[Required work] Type out every entry again, character for character.

:: The records

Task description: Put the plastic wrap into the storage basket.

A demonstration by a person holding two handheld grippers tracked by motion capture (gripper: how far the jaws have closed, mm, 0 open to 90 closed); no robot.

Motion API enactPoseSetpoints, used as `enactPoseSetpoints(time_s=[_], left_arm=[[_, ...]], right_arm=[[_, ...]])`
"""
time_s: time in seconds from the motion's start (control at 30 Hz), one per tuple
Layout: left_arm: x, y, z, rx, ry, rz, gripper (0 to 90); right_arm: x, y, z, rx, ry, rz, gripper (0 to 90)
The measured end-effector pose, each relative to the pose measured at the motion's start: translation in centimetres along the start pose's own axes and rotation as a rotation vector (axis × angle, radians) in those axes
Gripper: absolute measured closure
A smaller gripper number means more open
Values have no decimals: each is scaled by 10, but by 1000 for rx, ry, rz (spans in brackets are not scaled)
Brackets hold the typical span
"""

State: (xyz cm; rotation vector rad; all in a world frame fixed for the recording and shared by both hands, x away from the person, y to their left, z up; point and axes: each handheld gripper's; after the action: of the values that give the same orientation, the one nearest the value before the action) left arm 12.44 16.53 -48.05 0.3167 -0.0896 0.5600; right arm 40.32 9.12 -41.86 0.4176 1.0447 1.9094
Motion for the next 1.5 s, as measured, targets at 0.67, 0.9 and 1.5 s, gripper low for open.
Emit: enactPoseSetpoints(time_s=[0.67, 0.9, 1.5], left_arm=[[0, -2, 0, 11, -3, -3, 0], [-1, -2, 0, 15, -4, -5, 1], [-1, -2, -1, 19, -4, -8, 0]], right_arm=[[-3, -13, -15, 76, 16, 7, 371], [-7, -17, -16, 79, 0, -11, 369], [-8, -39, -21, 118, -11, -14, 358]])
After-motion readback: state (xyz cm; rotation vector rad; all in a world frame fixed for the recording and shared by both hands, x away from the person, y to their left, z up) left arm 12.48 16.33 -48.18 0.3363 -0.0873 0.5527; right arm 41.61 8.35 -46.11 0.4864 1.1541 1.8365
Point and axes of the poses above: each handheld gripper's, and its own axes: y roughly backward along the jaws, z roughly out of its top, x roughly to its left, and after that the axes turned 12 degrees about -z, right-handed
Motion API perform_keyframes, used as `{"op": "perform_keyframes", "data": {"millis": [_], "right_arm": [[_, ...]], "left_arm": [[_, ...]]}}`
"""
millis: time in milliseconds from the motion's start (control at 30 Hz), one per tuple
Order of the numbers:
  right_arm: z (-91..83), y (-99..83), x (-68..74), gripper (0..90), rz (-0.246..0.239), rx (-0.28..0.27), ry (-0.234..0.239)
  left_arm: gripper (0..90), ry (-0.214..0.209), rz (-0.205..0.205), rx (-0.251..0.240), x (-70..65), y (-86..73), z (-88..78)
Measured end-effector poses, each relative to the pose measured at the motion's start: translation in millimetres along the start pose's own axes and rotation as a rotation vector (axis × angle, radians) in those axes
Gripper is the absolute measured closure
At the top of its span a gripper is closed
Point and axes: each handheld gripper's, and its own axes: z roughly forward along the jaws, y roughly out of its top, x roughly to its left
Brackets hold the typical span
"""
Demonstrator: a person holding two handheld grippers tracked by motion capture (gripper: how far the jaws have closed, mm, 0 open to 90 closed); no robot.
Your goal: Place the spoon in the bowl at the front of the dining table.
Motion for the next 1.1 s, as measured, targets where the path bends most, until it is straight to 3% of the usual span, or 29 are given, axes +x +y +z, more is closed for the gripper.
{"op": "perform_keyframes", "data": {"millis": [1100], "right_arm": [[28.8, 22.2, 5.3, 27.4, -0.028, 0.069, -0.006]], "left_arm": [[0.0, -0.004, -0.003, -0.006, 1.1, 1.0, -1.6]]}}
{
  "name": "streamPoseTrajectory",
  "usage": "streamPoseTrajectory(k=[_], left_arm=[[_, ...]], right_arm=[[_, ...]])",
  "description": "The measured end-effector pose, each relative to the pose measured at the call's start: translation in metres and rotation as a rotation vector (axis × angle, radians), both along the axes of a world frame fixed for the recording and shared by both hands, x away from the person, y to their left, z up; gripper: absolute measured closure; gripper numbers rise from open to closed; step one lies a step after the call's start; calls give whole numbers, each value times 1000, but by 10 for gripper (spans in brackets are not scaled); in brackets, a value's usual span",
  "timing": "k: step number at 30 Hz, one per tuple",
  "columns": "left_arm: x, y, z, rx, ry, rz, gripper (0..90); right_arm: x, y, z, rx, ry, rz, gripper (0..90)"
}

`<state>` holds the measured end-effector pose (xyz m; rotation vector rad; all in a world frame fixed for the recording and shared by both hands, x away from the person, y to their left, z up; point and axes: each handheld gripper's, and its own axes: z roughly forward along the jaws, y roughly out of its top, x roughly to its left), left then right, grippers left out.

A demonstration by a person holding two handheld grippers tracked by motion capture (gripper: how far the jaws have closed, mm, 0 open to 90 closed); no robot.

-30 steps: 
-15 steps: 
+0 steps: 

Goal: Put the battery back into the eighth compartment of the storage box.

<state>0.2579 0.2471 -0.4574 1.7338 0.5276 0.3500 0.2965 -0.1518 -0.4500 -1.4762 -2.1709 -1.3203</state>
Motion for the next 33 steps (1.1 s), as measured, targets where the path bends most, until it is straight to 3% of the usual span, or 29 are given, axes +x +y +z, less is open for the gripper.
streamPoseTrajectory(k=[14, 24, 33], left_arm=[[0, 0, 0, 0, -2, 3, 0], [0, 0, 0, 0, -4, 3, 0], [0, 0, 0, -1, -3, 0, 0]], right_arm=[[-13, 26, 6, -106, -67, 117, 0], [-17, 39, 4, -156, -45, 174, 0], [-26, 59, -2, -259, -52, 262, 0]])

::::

[Answer for this exercise]
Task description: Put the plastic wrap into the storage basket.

A demonstration by a person holding two handheld grippers tracked by motion capture (gripper: how far the jaws have closed, mm, 0 open to 90 closed); no robot.

Motion API enactPoseSetpoints, used as `enactPoseSetpoints(time_s=[_], left_arm=[[_, ...]], right_arm=[[_, ...]])`
"""
time_s: time in seconds from the motion's start (control at 30 Hz), one per tuple
Layout: left_arm: x, y, z, rx, ry, rz, gripper (0 to 90); right_arm: x, y, z, rx, ry, rz, gripper (0 to 90)
The measured end-effector pose, each relative to the pose measured at the motion's start: translation in centimetres along the start pose's own axes and rotation as a rotation vector (axis × angle, radians) in those axes
Gripper: absolute measured closure
A smaller gripper number means more open
Values have no decimals: each is scaled by 10, but by 1000 for rx, ry, rz (spans in brackets are not scaled)
Brackets hold the typical span
"""

State: (xyz cm; rotation vector rad; all in a world frame fixed for the recording and shared by both hands, x away from the person, y to their left, z up; point and axes: each handheld gripper's; after the action: of the values that give the same orientation, the one nearest the value before the action) left arm 12.44 16.53 -48.05 0.3167 -0.0896 0.5600; right arm 40.32 9.12 -41.86 0.4176 1.0447 1.9094
Motion for the next 1.5 s, as measured, targets at 0.67, 0.9 and 1.5 s, gripper low for open.
Emit: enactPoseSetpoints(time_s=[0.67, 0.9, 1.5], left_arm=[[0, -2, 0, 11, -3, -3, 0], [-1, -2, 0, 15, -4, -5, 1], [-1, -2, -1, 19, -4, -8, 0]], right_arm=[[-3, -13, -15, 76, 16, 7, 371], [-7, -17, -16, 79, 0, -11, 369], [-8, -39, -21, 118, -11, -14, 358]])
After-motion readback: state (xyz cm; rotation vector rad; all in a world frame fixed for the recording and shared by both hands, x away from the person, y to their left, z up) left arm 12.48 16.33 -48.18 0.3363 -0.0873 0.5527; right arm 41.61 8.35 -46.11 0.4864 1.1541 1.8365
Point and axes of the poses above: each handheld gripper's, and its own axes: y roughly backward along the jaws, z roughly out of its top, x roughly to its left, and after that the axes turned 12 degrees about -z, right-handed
Motion API perform_keyframes, used as `{"op": "perform_keyframes", "data": {"millis": [_], "right_arm": [[_, ...]], "left_arm": [[_, ...]]}}`
"""
millis: time in milliseconds from the motion's start (control at 30 Hz), one per tuple
Order of the numbers:
  right_arm: z (-91..83), y (-99..83), x (-68..74), gripper (0..90), rz (-0.246..0.239), rx (-0.28..0.27), ry (-0.234..0.239)
  left_arm: gripper (0..90), ry (-0.214..0.209), rz (-0.205..0.205), rx (-0.251..0.240), x (-70..65), y (-86..73), z (-88..78)
Measured end-effector poses, each relative to the pose measured at the motion's start: translation in millimetres along the start pose's own axes and rotation as a rotation vector (axis × angle, radians) in those axes
Gripper is the absolute measured closure
At the top of its span a gripper is closed
Point and axes: each handheld gripper's, and its own axes: z roughly forward along the jaws, y roughly out of its top, x roughly to its left
Brackets hold the typical span
"""
Demonstrator: a person holding two handheld grippers tracked by motion capture (gripper: how far the jaws have closed, mm, 0 open to 90 closed); no robot.
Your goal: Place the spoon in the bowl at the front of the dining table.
Motion for the next 1.1 s, as measured, targets where the path bends most, until it is straight to 3% of the usual span, or 29 are given, axes +x +y +z, more is closed for the gripper.
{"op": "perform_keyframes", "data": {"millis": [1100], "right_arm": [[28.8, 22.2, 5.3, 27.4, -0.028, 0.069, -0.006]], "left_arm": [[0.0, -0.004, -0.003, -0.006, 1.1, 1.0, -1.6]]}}
{
  "name": "streamPoseTrajectory",
  "usage": "streamPoseTrajectory(k=[_], left_arm=[[_, ...]], right_arm=[[_, ...]])",
  "description": "The measured end-effector pose, each relative to the pose measured at the call's start: translation in metres and rotation as a rotation vector (axis × angle, radians), both along the axes of a world frame fixed for the recording and shared by both hands, x away from the person, y to their left, z up; gripper: absolute measured closure; gripper numbers rise from open to closed; step one lies a step after the call's start; calls give whole numbers, each value times 1000, but by 10 for gripper (spans in brackets are not scaled); in brackets, a value's usual span",
  "timing": "k: step number at 30 Hz, one per tuple",
  "columns": "left_arm: x, y, z, rx, ry, rz, gripper (0..90); right_arm: x, y, z, rx, ry, rz, gripper (0..90)"
}

`<state>` holds the measured end-effector pose (xyz m; rotation vector rad; all in a world frame fixed for the recording and shared by both hands, x away from the person, y to their left, z up; point and axes: each handheld gripper's, and its own axes: z roughly forward along the jaws, y roughly out of its top, x roughly to its left), left then right, grippers left out.

A demonstration by a person holding two handheld grippers tracked by motion capture (gripper: how far the jaws have closed, mm, 0 open to 90 closed); no robot.

-30 steps: 
-15 steps: 
+0 steps: 

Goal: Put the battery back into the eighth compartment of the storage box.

<state>0.2579 0.2471 -0.4574 1.7338 0.5276 0.3500 0.2965 -0.1518 -0.4500 -1.4762 -2.1709 -1.3203</state>
Motion for the next 33 steps (1.1 s), as measured, targets where the path bends most, until it is straight to 3% of the usual span, or 29 are given, axes +x +y +z, less is open for the gripper.
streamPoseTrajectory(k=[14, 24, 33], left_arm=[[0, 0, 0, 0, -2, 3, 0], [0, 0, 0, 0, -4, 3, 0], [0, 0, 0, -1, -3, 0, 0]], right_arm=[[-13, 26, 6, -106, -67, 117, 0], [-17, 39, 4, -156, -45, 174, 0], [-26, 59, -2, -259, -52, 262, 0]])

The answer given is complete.